Ist der Datenschutz, so wie er durch die Europäische Union vorgegeben wird, wirklich noch aktuell?
Datenschutz interessiert nur, wenn er einen Nutzen bringt.
Die DS-GVO (Datenschutz Grundverordnung) hat seit zwei Jahren Wellen auf allen Kanälen geworfen – seit dem 25.5.18 herrscht aber faktisch Funkstille. Offenbar ist das Interesse für den Datenschutz in der sommerlichen Hitze schneller geschmolzen als ein Eiswürfel. Grund genug, sich in Ruhe Gedanken darüber zu machen, ob man mit der DS-GVO dem Verlierer-Thema Datenschutz wirklich zum Durchbruch verhilft.

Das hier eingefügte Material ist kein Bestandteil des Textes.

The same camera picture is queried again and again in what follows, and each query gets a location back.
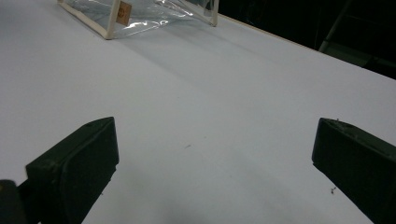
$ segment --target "transparent plastic box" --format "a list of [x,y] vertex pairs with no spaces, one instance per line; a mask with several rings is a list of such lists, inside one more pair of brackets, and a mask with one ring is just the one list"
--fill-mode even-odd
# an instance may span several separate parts
[[219,0],[58,0],[104,39],[122,38],[174,21],[218,23]]

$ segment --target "table surface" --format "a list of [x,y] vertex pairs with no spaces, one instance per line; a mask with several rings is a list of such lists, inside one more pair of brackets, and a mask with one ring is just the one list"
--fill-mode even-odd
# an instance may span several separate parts
[[84,223],[371,223],[311,161],[319,118],[396,145],[396,81],[219,18],[105,41],[0,1],[0,178],[91,120],[120,164]]

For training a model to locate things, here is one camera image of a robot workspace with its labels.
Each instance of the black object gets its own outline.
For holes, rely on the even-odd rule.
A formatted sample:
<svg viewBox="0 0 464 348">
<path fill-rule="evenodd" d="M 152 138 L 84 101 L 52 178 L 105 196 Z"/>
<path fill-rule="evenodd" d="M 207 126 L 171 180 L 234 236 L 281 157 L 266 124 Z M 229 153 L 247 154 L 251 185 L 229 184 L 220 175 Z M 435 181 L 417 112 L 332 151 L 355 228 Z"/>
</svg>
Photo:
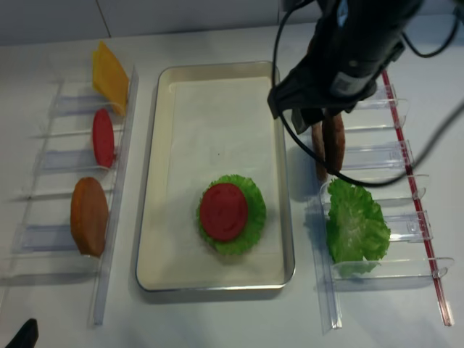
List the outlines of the black object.
<svg viewBox="0 0 464 348">
<path fill-rule="evenodd" d="M 16 333 L 6 348 L 33 348 L 38 339 L 38 326 L 36 319 L 29 319 Z"/>
<path fill-rule="evenodd" d="M 420 58 L 432 58 L 435 56 L 438 56 L 440 53 L 442 53 L 445 49 L 448 48 L 448 46 L 455 40 L 456 34 L 457 34 L 457 29 L 459 29 L 459 21 L 461 20 L 464 23 L 464 16 L 461 14 L 461 11 L 459 10 L 458 7 L 455 8 L 453 15 L 455 16 L 455 21 L 452 25 L 451 32 L 449 33 L 447 39 L 444 41 L 444 43 L 439 47 L 436 51 L 433 51 L 431 53 L 420 53 L 413 45 L 409 37 L 406 35 L 406 33 L 402 34 L 402 37 L 405 40 L 405 43 L 409 46 L 411 51 L 413 53 L 420 57 Z"/>
<path fill-rule="evenodd" d="M 277 89 L 276 86 L 276 70 L 277 70 L 277 51 L 278 51 L 278 43 L 281 39 L 283 27 L 286 23 L 286 21 L 289 19 L 290 15 L 295 12 L 298 9 L 301 9 L 302 7 L 310 4 L 313 0 L 304 0 L 296 5 L 294 5 L 290 11 L 288 11 L 285 16 L 283 16 L 282 22 L 278 27 L 277 35 L 275 36 L 275 43 L 274 43 L 274 50 L 273 50 L 273 65 L 272 65 L 272 79 L 271 79 L 271 92 L 268 97 L 268 104 L 270 105 L 271 109 L 274 108 L 273 110 L 273 115 L 274 117 L 279 117 L 283 123 L 283 126 L 285 127 L 286 131 L 289 133 L 291 138 L 297 143 L 297 145 L 308 155 L 310 155 L 317 163 L 321 164 L 324 166 L 325 169 L 327 169 L 328 172 L 332 173 L 335 175 L 337 178 L 342 179 L 343 181 L 346 181 L 347 183 L 351 183 L 352 185 L 357 185 L 357 186 L 364 186 L 364 187 L 384 187 L 388 185 L 392 185 L 393 183 L 396 183 L 397 181 L 402 180 L 405 176 L 409 175 L 410 173 L 413 172 L 413 169 L 415 169 L 417 166 L 419 166 L 422 161 L 431 153 L 431 150 L 433 147 L 436 145 L 436 143 L 442 138 L 444 133 L 451 127 L 451 125 L 456 122 L 456 120 L 461 116 L 462 113 L 464 113 L 464 100 L 461 101 L 461 103 L 457 106 L 455 110 L 453 110 L 442 122 L 442 124 L 435 130 L 434 134 L 430 139 L 428 140 L 428 143 L 426 145 L 426 148 L 420 153 L 420 155 L 417 158 L 417 161 L 409 166 L 406 167 L 406 170 L 399 174 L 398 176 L 395 176 L 392 179 L 386 180 L 386 181 L 381 181 L 381 182 L 375 182 L 375 183 L 368 183 L 365 181 L 359 181 L 355 180 L 353 178 L 350 178 L 344 174 L 341 174 L 339 171 L 334 170 L 330 165 L 327 164 L 327 162 L 320 158 L 316 153 L 314 153 L 313 150 L 311 150 L 309 147 L 303 144 L 301 140 L 299 140 L 298 136 L 293 132 L 293 130 L 290 128 L 289 124 L 287 123 L 285 117 L 283 116 L 283 110 L 284 109 L 279 109 L 278 102 L 274 100 L 275 94 L 274 91 Z"/>
<path fill-rule="evenodd" d="M 311 1 L 303 1 L 305 6 Z M 423 0 L 326 0 L 308 55 L 273 88 L 274 118 L 292 109 L 297 133 L 351 112 L 376 91 L 376 78 L 404 51 L 401 34 Z"/>
</svg>

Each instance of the red rod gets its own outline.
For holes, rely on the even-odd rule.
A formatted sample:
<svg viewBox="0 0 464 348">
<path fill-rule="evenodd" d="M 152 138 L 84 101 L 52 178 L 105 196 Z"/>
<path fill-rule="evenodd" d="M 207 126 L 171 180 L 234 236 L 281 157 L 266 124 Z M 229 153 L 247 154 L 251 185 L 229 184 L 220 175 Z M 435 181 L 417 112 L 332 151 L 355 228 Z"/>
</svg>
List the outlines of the red rod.
<svg viewBox="0 0 464 348">
<path fill-rule="evenodd" d="M 390 85 L 390 79 L 389 79 L 388 74 L 386 73 L 386 70 L 382 72 L 382 78 L 384 79 L 384 85 L 386 86 L 386 95 L 388 96 L 390 100 L 391 116 L 393 117 L 394 127 L 397 130 L 398 141 L 404 141 L 405 136 L 403 135 L 401 124 L 399 123 L 398 110 L 397 110 L 397 106 L 394 101 L 393 91 L 389 88 L 391 85 Z M 403 153 L 403 158 L 406 163 L 405 167 L 406 167 L 407 174 L 414 175 L 413 169 L 410 166 L 411 161 L 410 161 L 409 154 L 407 153 L 406 148 L 403 149 L 402 153 Z M 421 199 L 415 195 L 415 193 L 417 193 L 418 191 L 415 179 L 413 176 L 410 176 L 408 180 L 409 180 L 409 186 L 411 188 L 411 193 L 413 194 L 413 198 L 414 198 L 415 210 L 418 213 L 422 212 L 423 208 L 422 208 Z M 433 259 L 435 258 L 435 253 L 434 253 L 434 248 L 432 247 L 432 242 L 430 240 L 430 233 L 428 231 L 427 224 L 421 223 L 420 230 L 422 231 L 423 243 L 424 243 L 424 246 L 426 247 L 427 257 L 429 259 Z M 436 260 L 429 260 L 428 263 L 430 265 L 430 270 L 432 272 L 432 275 L 436 274 L 438 272 L 438 265 L 436 264 Z M 440 307 L 440 312 L 442 313 L 443 324 L 445 324 L 446 326 L 451 326 L 452 325 L 451 313 L 447 306 L 447 300 L 444 297 L 442 280 L 440 278 L 435 278 L 435 277 L 433 277 L 433 280 L 434 280 L 434 285 L 435 285 L 436 297 L 438 299 L 438 304 Z"/>
</svg>

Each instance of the red tomato slice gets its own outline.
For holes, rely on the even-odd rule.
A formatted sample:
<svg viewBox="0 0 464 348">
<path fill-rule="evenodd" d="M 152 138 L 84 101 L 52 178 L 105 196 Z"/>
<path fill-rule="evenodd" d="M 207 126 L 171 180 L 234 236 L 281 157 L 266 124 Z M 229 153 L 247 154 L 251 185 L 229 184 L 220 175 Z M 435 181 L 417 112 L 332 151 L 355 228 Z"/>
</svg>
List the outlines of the red tomato slice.
<svg viewBox="0 0 464 348">
<path fill-rule="evenodd" d="M 100 109 L 95 114 L 92 141 L 96 162 L 103 167 L 111 167 L 115 158 L 115 134 L 106 109 Z"/>
<path fill-rule="evenodd" d="M 231 183 L 211 186 L 200 204 L 200 221 L 207 235 L 216 241 L 231 241 L 244 229 L 248 205 L 244 194 Z"/>
</svg>

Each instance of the yellow cheese slice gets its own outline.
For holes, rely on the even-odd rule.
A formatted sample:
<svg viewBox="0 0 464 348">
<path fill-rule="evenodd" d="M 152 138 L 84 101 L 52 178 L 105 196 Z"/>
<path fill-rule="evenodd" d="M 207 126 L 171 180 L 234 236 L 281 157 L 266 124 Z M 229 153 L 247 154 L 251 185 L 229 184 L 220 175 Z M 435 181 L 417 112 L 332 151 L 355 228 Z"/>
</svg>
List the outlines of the yellow cheese slice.
<svg viewBox="0 0 464 348">
<path fill-rule="evenodd" d="M 103 41 L 100 41 L 98 50 L 92 54 L 92 61 L 94 88 L 110 102 L 117 104 L 112 106 L 116 113 L 125 116 L 129 79 L 123 67 Z"/>
</svg>

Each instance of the white table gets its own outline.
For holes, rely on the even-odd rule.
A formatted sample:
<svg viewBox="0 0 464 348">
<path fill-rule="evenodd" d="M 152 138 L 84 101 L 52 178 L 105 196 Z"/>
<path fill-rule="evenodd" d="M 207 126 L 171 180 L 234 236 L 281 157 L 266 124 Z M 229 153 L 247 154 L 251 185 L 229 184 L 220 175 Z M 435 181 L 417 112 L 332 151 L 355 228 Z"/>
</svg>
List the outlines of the white table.
<svg viewBox="0 0 464 348">
<path fill-rule="evenodd" d="M 439 46 L 447 35 L 450 16 L 420 17 L 410 27 L 411 39 L 423 51 Z M 278 66 L 285 75 L 305 54 L 314 25 L 292 25 L 281 40 Z M 149 118 L 159 74 L 167 67 L 269 60 L 276 28 L 227 30 L 171 36 L 142 36 L 107 40 L 124 51 L 140 75 L 136 118 L 128 171 L 109 282 L 104 325 L 88 328 L 88 307 L 73 303 L 90 298 L 88 283 L 15 287 L 2 315 L 0 346 L 4 346 L 25 318 L 38 319 L 37 347 L 460 347 L 464 338 L 464 236 L 460 214 L 464 208 L 464 122 L 460 121 L 418 171 L 431 175 L 423 200 L 434 232 L 436 255 L 451 256 L 454 268 L 443 283 L 456 324 L 442 325 L 433 286 L 408 291 L 346 293 L 341 296 L 344 328 L 323 334 L 315 291 L 312 248 L 303 223 L 305 203 L 292 200 L 297 272 L 272 300 L 148 303 L 134 281 L 134 250 L 138 243 L 141 175 Z M 439 121 L 461 100 L 464 91 L 464 32 L 435 59 L 419 59 L 406 51 L 389 68 L 400 97 L 411 103 L 404 129 L 414 154 L 422 149 Z M 90 52 L 97 41 L 53 43 L 0 48 L 0 231 L 10 233 L 20 222 L 23 202 L 12 202 L 12 190 L 24 184 L 34 154 L 24 134 L 35 128 L 34 112 L 48 105 L 52 91 L 43 85 L 44 72 L 30 62 L 41 53 Z M 305 174 L 309 161 L 287 139 L 289 179 Z"/>
</svg>

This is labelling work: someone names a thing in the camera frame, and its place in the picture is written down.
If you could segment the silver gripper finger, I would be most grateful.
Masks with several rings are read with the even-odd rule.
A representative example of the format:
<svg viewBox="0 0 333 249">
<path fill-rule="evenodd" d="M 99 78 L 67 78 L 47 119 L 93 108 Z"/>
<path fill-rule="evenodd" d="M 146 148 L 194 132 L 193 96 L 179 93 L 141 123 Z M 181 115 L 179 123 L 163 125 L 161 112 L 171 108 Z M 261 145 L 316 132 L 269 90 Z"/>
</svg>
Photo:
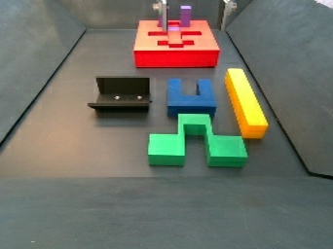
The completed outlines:
<svg viewBox="0 0 333 249">
<path fill-rule="evenodd" d="M 167 0 L 157 0 L 153 9 L 159 13 L 159 27 L 167 32 Z"/>
<path fill-rule="evenodd" d="M 224 9 L 222 9 L 222 20 L 221 20 L 221 29 L 225 29 L 228 18 L 232 13 L 237 10 L 237 0 L 222 0 Z"/>
</svg>

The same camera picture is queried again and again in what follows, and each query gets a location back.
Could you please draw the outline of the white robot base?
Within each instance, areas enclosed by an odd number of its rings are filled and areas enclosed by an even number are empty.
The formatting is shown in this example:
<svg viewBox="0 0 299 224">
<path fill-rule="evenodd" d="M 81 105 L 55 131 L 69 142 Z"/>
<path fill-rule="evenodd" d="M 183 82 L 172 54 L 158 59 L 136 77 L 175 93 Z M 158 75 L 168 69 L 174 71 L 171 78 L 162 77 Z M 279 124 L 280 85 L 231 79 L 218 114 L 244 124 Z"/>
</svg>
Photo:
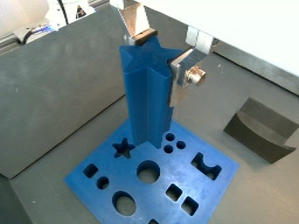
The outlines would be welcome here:
<svg viewBox="0 0 299 224">
<path fill-rule="evenodd" d="M 0 0 L 0 46 L 29 43 L 94 12 L 90 0 Z"/>
</svg>

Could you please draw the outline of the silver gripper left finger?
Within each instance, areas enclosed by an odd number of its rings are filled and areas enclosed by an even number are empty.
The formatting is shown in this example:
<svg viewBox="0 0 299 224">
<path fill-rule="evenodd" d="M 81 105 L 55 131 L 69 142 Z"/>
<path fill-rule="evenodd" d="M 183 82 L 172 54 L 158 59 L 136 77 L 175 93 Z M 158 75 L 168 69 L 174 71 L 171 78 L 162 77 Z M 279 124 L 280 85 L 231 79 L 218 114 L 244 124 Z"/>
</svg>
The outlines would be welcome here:
<svg viewBox="0 0 299 224">
<path fill-rule="evenodd" d="M 144 5 L 136 0 L 110 0 L 110 5 L 124 25 L 127 44 L 142 46 L 158 35 L 158 30 L 150 26 Z"/>
</svg>

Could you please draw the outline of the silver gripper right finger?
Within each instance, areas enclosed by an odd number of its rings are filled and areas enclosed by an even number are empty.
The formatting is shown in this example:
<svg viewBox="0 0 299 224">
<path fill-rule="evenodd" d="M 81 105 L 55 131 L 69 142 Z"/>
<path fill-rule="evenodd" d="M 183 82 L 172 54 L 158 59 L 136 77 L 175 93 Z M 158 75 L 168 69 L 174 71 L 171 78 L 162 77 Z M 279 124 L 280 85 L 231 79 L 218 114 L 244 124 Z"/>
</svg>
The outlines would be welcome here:
<svg viewBox="0 0 299 224">
<path fill-rule="evenodd" d="M 187 94 L 187 87 L 199 86 L 207 73 L 202 70 L 202 60 L 214 51 L 219 40 L 192 26 L 187 29 L 186 42 L 191 46 L 170 63 L 172 88 L 170 106 L 174 107 Z"/>
</svg>

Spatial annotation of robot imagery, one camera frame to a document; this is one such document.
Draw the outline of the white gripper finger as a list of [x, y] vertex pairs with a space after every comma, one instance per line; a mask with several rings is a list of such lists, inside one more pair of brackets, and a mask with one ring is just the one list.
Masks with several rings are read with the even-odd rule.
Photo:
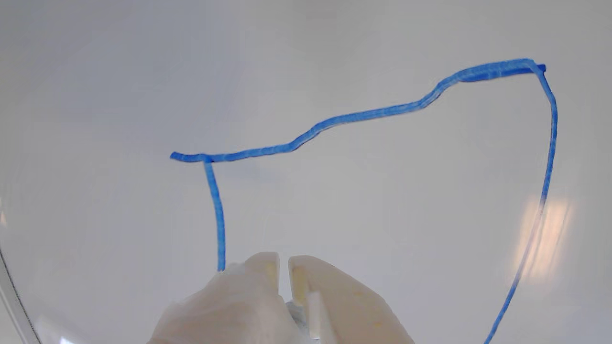
[[231, 264], [166, 308], [151, 344], [300, 344], [303, 335], [278, 292], [280, 258], [260, 252]]
[[292, 304], [320, 344], [413, 344], [384, 298], [313, 256], [289, 259]]

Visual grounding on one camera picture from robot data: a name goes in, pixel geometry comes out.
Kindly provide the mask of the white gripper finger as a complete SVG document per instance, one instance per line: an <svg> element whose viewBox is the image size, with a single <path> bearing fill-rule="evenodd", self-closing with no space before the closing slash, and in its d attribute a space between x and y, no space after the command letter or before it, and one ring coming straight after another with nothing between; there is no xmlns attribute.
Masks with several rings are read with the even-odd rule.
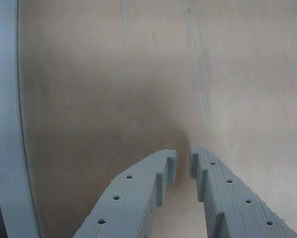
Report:
<svg viewBox="0 0 297 238"><path fill-rule="evenodd" d="M148 238L153 217L175 182L177 153L164 149L117 175L76 231L76 238Z"/></svg>
<svg viewBox="0 0 297 238"><path fill-rule="evenodd" d="M204 147L189 152L190 176L204 205L210 238L297 238L229 167Z"/></svg>

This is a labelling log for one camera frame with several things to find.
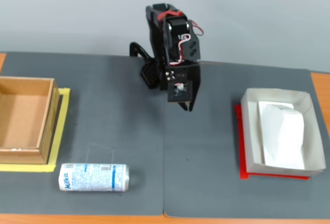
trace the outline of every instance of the can label
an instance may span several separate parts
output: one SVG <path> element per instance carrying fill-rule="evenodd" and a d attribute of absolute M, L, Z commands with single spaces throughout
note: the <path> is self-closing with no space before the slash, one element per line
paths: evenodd
<path fill-rule="evenodd" d="M 125 191 L 126 165 L 62 164 L 58 183 L 62 191 Z"/>

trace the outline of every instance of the red wire
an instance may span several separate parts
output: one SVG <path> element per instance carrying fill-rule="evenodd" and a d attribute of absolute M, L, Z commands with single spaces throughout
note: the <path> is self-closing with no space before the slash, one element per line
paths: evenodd
<path fill-rule="evenodd" d="M 196 35 L 198 35 L 198 36 L 203 36 L 203 35 L 204 35 L 204 31 L 203 31 L 203 29 L 201 29 L 201 28 L 197 25 L 197 23 L 194 22 L 193 20 L 191 20 L 191 23 L 192 23 L 192 27 L 196 27 L 196 28 L 198 28 L 198 29 L 202 32 L 202 34 L 196 34 Z"/>
<path fill-rule="evenodd" d="M 174 16 L 180 16 L 180 15 L 183 15 L 182 11 L 174 11 L 174 10 L 167 10 L 167 11 L 164 11 L 162 13 L 160 13 L 158 16 L 157 16 L 157 19 L 159 21 L 161 21 L 166 15 L 174 15 Z"/>

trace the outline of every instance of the open cardboard box
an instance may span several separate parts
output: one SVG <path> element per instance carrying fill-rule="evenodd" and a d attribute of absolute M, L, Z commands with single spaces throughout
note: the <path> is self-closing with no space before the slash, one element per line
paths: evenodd
<path fill-rule="evenodd" d="M 0 163 L 47 163 L 58 101 L 54 79 L 0 77 Z"/>
<path fill-rule="evenodd" d="M 305 169 L 288 169 L 265 165 L 260 115 L 258 113 L 259 101 L 291 103 L 294 109 L 303 114 L 304 140 L 302 155 Z M 323 172 L 326 168 L 323 144 L 310 94 L 283 89 L 247 89 L 241 100 L 241 106 L 247 172 L 308 177 Z"/>

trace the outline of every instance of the gray mat
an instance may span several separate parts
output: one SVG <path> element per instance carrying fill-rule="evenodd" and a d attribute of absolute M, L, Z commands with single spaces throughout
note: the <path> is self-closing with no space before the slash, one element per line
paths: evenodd
<path fill-rule="evenodd" d="M 51 174 L 0 173 L 0 213 L 161 215 L 163 94 L 129 57 L 9 53 L 2 75 L 54 77 L 71 88 L 58 162 L 130 166 L 125 193 L 61 192 Z"/>
<path fill-rule="evenodd" d="M 307 70 L 218 64 L 202 66 L 193 112 L 165 105 L 164 212 L 173 217 L 330 218 L 330 149 Z M 324 173 L 309 181 L 239 179 L 234 105 L 245 90 L 283 88 L 311 94 L 324 144 Z"/>

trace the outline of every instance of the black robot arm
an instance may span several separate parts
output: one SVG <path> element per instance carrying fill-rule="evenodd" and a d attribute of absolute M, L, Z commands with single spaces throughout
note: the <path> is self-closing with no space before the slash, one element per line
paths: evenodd
<path fill-rule="evenodd" d="M 192 111 L 201 83 L 200 45 L 193 27 L 197 25 L 170 4 L 146 7 L 150 42 L 154 58 L 137 43 L 129 46 L 129 55 L 140 55 L 145 62 L 141 77 L 150 88 L 167 90 L 168 102 L 177 102 Z"/>

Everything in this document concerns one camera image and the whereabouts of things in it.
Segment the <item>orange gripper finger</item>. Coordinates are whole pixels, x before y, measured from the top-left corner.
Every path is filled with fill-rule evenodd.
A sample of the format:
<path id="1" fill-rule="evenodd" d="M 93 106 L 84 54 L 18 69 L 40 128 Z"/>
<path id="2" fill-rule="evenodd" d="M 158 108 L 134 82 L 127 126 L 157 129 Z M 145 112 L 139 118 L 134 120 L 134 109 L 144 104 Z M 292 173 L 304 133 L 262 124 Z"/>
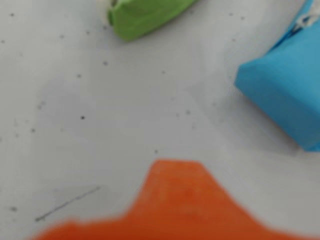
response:
<path id="1" fill-rule="evenodd" d="M 123 215 L 59 224 L 38 240 L 179 240 L 208 218 L 211 176 L 194 161 L 158 159 Z"/>
<path id="2" fill-rule="evenodd" d="M 316 237 L 272 229 L 243 209 L 215 178 L 207 178 L 207 212 L 219 240 L 316 240 Z"/>

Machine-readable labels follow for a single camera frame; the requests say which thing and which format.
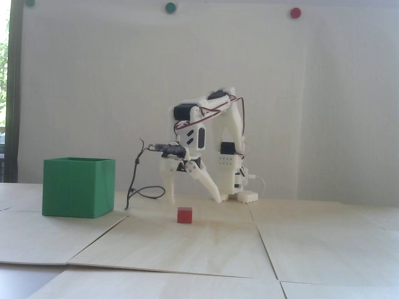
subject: window
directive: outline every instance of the window
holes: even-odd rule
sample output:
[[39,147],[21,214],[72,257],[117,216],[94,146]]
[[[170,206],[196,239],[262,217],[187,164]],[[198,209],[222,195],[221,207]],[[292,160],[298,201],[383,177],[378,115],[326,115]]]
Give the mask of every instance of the window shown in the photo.
[[6,142],[6,97],[8,34],[11,0],[0,1],[0,182],[4,178],[4,149]]

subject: small red block
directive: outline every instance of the small red block
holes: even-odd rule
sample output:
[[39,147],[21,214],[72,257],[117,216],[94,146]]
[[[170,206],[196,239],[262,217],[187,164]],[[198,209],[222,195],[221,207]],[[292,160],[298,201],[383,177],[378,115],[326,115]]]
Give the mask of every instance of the small red block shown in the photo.
[[192,223],[193,209],[192,208],[177,208],[177,223]]

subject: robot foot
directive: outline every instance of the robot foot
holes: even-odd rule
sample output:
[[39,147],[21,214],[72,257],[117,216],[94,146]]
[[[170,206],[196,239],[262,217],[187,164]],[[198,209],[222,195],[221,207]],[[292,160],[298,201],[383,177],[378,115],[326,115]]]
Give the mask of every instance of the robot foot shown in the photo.
[[228,194],[221,194],[221,195],[220,195],[221,201],[226,201],[228,198],[229,198],[229,195],[228,195]]
[[242,203],[258,201],[258,194],[252,191],[241,191],[237,193],[237,200]]

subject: green magnet
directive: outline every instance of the green magnet
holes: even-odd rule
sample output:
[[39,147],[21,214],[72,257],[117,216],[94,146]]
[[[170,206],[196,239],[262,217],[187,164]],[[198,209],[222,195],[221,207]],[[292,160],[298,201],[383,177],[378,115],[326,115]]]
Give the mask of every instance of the green magnet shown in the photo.
[[35,0],[25,0],[25,5],[27,7],[33,7],[35,5]]
[[167,13],[172,14],[176,11],[176,4],[174,4],[173,2],[169,2],[165,5],[165,9]]

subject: red magnet
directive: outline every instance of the red magnet
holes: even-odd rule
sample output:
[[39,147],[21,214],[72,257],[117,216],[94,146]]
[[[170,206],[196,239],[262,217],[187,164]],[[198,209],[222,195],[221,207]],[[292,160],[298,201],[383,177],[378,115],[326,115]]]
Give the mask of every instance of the red magnet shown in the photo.
[[301,16],[302,12],[300,10],[300,8],[295,7],[293,9],[291,9],[291,17],[293,19],[298,19]]

Der heutige Datenschutz fusst auf dem Persönlichkeitsrecht, genauer auf dem Prinzip der „Informationellen Selbstbestimmung“: Jede Person soll selbst darüber befinden können, was mit ihren Daten geschieht. Es ging in diesem höchstrichterlichen Entscheid (1983) um die Erfassung von Daten im Rahmen der Volkszählung in Deutschland. In diesem Jahr war die Datenverarbeitung mittels Lochkartenerfassung, Kernspeichern und waschmaschinengrossen Magnetspeichern die Regel. Die ersten PCs lauerten am Horizont, aber eine Datenverarbeitung im heutigen Stil konnten sich nur echte Utopisten vorstellen.
Ein technischer Vergleich mit heutigen Rechnern erübrigt sich. Was viel wesentlicher ist, ist die Tatsache, dass sich die Informationsnutzung umfassend verändert hat. Datenverarbeitung zum Zeitpunkt des Volkszählungsentscheids war Schwerstarbeit und wurde von den „EDV-Göttern in Weiss“ durchgeführt. Die DS-GVO basiert in ihrem Kern auf diesem Stand der Technologie. Die betroffene Person wird zudem als Opfer der Datenhalter (Staat oder Grossunternehmen) dargestellt, welche alles daransetzen, deren Persönlichkeitsrechte zu verletzen: Der Staat als Täter, die Privatperson als Opfer.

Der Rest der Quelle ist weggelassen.